:: What you have to do ::
Provide the count of lines below where "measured" occurs, with no other output.

:: Data section ::
^^^^^^^^
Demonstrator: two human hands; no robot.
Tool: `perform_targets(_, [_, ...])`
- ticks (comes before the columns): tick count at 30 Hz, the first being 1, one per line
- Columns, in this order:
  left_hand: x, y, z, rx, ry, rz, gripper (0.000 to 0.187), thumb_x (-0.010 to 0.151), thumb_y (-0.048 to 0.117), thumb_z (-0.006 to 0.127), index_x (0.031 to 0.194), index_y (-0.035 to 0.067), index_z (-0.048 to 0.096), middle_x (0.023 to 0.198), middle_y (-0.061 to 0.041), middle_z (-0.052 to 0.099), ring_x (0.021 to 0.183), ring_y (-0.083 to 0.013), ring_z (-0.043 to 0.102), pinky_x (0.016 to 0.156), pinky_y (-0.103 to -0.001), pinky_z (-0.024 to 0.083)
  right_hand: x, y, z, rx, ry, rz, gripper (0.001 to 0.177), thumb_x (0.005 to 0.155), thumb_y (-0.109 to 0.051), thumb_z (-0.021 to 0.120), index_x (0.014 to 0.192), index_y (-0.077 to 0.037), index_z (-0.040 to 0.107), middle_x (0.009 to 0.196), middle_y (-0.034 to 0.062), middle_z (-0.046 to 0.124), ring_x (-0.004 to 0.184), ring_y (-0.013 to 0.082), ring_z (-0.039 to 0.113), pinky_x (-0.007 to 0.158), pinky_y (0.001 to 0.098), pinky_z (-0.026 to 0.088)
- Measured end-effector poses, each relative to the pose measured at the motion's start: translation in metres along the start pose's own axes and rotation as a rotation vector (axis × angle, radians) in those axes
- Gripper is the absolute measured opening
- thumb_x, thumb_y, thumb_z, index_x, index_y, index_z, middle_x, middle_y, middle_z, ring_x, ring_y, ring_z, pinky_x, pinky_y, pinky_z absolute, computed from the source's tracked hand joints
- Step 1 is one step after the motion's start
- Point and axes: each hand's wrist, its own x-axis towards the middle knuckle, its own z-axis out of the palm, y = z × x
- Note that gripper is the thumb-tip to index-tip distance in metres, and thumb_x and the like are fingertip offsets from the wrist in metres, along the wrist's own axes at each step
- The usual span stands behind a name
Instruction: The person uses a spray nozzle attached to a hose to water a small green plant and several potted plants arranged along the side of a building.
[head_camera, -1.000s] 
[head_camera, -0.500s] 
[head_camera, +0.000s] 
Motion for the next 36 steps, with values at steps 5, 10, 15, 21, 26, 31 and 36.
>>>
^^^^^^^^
:: Solved problem ::
2